The two easiest ways to get started is either to visit www.openculture.com/freeonlinecourses or if you have an Apple phone, download the iTunesU app. For a huge list, Google MOOC (massive open online course) or visit www.mooc-list.com.
Start listening to the lectures today and know that you are improving your skills and knowledge.
Next, talk to your HR manager or find a career advisor. Find out what you need to do to improve your employability. Make a one, five- and 10-year plan. As you improve your career, you will improve your finances. So this is a two-for-one step.
Finally, your social and love life. Basically, you need to widen your social circle. We are social animals, so having friends will help you be happier. Having lots of friends also means you have a better chance of meeting someone who interests you romantically.
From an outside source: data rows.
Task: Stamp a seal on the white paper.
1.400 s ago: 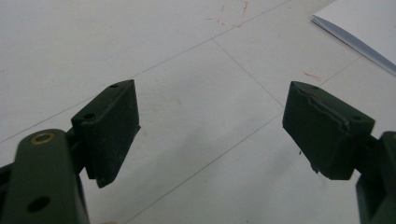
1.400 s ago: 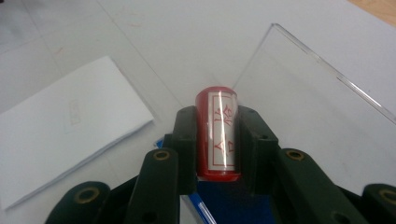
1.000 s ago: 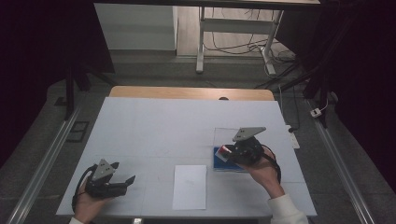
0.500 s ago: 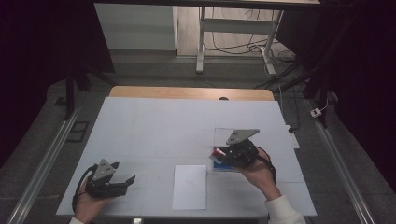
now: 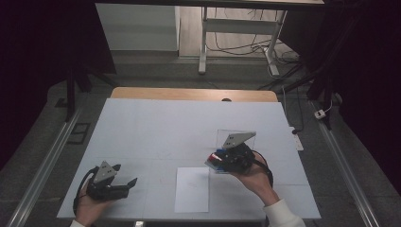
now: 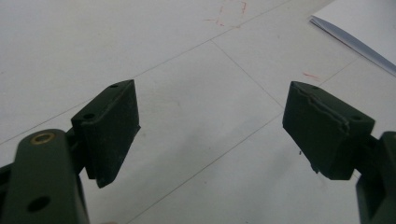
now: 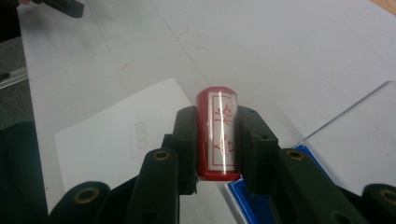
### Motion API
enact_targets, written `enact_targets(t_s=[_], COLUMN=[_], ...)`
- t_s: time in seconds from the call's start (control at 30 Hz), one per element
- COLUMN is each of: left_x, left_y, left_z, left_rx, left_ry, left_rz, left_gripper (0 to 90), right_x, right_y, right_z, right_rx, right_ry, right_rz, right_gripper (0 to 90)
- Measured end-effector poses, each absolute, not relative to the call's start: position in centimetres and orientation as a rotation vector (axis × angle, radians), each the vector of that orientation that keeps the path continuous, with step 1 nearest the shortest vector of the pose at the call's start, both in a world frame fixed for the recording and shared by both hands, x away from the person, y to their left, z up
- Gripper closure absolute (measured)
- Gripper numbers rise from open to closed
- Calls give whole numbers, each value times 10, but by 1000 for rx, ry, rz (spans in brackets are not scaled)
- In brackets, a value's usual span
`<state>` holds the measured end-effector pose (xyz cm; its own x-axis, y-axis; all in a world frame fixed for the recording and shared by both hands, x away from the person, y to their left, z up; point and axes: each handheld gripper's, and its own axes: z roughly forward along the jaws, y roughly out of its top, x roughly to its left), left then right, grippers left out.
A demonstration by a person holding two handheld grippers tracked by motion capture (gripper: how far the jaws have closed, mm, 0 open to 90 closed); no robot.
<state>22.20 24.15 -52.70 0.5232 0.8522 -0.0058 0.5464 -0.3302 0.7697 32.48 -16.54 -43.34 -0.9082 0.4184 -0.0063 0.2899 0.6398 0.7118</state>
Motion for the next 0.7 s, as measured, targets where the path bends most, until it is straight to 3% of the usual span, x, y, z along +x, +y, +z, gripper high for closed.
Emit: enact_targets(t_s=[0.7], left_x=[222], left_y=[242], left_z=[-527], left_rx=[2024], left_ry=[1133], left_rz=[529], left_gripper=[191], right_x=[306], right_y=[-135], right_z=[-438], right_rx=[392], right_ry=[2768], right_rz=[1090], right_gripper=[697])
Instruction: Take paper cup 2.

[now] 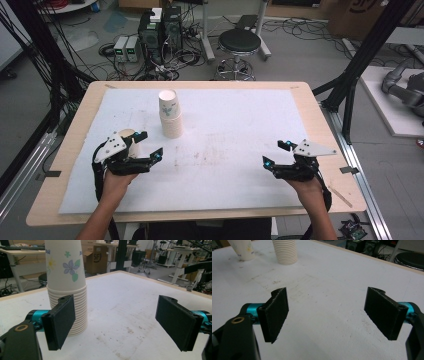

You say you feel it may be too late for love. Believe me, it's absolutely not! There are many people who marry young, find that they don't suit, and then divorce. At 37, you will have plenty of opportunity to meet single and newly single people.
As soon as you've finished reading this, call an old friend from school, and go and have coffee. Then when you go to work, pick someone you'd like to know better, and suggest going to the coffee shop for lunch. You're feeling isolated, so these are easy ways to get into the habit of socialising again.
As soon as your finances permit, join a club or take a class. Pick something you like to do, in order to meet new people who share your likes.
For example, you can join a bird-watching club, take a cooking class, learn to arrange flowers - they are all fun things to do. The changes you make will help you feel happier very soon.
One caveat: please do not volunteer for charity. I know this sounds strange but the reason I say this is because you tell me you're feeling listless, guilty and tired. These are all signs of depression.
I think you are probably not in a fit state to start getting into situations where you have to deal with orphans, abused animals and other sad cases. So please, focus on happy activities. You've done the 12 years; you deserve personal time.
About the symptoms of depression I see in your letter. Hopefully they will all clear as you make changes to your life.
However, if you find yourself depressed for more than two weeks, please get assessed. And if you ever have the slightest thought of hurting yourself, then get help immediately. Go to the nearest public hospital for assessment and ask to speak to a mental health professional.
The changes you'll make will help you be happier very soon.